Type again, exactly, the lines below from the start through the line that includes "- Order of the".
◇ ◇ ◇ ◇
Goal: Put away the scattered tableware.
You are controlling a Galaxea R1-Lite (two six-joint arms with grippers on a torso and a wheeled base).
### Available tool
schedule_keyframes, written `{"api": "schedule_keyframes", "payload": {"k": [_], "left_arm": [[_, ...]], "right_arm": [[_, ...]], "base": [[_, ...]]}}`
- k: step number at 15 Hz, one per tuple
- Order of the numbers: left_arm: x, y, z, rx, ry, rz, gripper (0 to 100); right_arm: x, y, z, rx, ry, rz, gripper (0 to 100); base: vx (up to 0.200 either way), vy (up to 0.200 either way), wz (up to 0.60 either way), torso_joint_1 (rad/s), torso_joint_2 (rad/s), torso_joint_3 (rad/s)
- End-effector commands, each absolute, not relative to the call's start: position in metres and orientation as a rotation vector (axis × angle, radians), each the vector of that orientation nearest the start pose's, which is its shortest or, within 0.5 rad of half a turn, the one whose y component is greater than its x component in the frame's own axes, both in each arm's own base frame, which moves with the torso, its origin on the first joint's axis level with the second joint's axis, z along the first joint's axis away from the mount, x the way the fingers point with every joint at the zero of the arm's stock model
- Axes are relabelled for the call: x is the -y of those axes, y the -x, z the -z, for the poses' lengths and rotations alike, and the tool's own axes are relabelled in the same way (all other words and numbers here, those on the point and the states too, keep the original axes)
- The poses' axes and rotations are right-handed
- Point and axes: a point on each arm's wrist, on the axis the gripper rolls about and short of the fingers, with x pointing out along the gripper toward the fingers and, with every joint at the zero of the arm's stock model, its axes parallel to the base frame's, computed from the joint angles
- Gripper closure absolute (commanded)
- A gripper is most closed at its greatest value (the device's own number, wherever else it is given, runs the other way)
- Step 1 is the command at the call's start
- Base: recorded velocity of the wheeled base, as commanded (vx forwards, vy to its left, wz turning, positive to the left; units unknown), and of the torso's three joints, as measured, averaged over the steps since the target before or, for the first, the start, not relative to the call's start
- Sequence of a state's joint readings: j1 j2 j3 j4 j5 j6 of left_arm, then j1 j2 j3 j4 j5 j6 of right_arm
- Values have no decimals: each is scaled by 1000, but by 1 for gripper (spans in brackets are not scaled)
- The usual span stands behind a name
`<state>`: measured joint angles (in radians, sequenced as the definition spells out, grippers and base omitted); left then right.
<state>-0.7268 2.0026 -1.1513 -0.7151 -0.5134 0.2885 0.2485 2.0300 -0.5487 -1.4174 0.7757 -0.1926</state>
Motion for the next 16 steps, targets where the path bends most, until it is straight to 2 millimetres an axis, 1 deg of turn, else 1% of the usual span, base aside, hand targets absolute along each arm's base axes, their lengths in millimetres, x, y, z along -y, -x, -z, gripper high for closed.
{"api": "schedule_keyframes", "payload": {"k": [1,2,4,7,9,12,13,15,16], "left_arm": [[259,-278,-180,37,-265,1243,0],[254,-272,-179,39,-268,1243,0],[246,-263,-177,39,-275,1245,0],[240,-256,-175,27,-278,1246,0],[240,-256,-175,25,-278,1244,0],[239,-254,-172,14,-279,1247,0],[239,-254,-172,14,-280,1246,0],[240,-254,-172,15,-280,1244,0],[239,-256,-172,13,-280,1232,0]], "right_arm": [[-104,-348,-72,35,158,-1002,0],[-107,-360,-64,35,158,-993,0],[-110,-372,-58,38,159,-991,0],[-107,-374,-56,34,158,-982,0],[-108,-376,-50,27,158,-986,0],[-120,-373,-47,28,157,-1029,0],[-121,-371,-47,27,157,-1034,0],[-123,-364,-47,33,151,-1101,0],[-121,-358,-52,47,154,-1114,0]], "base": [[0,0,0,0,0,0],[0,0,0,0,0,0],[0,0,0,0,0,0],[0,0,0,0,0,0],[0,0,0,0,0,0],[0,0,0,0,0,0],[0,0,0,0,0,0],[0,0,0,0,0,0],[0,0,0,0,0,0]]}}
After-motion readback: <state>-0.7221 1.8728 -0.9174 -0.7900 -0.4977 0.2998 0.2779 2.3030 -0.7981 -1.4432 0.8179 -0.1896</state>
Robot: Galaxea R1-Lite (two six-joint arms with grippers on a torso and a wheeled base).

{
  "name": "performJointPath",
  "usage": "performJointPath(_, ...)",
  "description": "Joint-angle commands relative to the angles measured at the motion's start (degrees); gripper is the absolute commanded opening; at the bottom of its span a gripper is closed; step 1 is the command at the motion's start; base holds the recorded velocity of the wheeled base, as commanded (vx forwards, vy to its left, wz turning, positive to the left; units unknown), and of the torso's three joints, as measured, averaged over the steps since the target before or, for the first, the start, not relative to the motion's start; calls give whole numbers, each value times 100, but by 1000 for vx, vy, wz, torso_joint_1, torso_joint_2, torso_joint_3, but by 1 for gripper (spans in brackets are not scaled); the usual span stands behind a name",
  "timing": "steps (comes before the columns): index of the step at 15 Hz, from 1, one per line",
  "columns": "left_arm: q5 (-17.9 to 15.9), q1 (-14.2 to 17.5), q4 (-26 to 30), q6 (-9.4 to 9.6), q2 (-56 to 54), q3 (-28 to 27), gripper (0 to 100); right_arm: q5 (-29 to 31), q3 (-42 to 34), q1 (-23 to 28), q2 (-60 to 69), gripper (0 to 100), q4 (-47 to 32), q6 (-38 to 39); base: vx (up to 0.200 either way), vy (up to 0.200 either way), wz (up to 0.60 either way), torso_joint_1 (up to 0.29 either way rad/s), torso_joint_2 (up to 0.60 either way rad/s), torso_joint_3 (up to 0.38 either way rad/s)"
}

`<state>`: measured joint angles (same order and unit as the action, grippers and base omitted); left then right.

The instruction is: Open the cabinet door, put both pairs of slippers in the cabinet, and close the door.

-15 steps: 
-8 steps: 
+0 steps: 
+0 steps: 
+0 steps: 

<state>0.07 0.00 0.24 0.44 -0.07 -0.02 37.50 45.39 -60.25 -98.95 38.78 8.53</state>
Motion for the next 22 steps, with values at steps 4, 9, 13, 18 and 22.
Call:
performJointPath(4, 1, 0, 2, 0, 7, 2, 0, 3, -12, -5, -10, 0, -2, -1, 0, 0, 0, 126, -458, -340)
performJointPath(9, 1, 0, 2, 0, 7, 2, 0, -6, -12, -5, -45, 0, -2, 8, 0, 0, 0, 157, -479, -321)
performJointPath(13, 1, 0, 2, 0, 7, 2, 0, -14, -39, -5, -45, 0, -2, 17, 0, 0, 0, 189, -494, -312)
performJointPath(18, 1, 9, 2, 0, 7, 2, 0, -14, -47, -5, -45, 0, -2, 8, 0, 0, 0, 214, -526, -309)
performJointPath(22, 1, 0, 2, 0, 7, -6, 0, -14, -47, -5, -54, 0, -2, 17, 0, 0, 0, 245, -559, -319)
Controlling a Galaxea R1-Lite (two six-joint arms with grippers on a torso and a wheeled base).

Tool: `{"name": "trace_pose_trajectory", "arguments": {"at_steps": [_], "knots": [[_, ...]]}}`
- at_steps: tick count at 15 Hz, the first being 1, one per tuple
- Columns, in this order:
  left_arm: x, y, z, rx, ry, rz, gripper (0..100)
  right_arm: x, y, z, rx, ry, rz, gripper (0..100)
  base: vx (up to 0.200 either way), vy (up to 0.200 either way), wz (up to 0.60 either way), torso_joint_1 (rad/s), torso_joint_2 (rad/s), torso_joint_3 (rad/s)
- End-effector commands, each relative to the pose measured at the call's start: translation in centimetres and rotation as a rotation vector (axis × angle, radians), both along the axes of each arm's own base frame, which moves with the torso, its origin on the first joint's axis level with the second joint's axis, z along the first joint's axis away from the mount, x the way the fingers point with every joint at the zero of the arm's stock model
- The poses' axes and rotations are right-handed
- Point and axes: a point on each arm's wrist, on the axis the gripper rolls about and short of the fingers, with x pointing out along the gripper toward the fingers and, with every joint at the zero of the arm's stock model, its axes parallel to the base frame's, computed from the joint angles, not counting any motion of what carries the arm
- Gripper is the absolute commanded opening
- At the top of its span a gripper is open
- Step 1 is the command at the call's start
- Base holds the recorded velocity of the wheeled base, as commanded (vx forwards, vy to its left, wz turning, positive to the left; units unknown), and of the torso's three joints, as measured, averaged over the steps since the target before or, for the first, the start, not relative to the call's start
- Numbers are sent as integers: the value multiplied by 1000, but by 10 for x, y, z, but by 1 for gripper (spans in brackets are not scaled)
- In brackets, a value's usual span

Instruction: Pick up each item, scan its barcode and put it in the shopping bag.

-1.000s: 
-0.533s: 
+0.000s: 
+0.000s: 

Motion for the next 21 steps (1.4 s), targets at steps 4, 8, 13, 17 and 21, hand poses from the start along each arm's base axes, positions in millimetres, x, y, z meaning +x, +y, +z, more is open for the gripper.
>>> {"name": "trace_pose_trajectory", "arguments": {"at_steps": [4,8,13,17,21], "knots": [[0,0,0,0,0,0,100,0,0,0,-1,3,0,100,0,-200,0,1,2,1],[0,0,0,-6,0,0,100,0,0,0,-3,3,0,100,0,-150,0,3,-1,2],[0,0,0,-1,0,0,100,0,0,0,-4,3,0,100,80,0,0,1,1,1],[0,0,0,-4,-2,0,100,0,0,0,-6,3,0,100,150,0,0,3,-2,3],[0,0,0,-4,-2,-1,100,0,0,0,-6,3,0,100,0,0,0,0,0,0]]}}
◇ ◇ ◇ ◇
- [TASK OUTPUT]:
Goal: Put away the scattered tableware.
You are controlling a Galaxea R1-Lite (two six-joint arms with grippers on a torso and a wheeled base).
### Available tool
schedule_keyframes, written `{"api": "schedule_keyframes", "payload": {"k": [_], "left_arm": [[_, ...]], "right_arm": [[_, ...]], "base": [[_, ...]]}}`
- k: step number at 15 Hz, one per tuple
- Order of the numbers: left_arm: x, y, z, rx, ry, rz, gripper (0 to 100); right_arm: x, y, z, rx, ry, rz, gripper (0 to 100); base: vx (up to 0.200 either way), vy (up to 0.200 either way), wz (up to 0.60 either way), torso_joint_1 (rad/s), torso_joint_2 (rad/s), torso_joint_3 (rad/s)

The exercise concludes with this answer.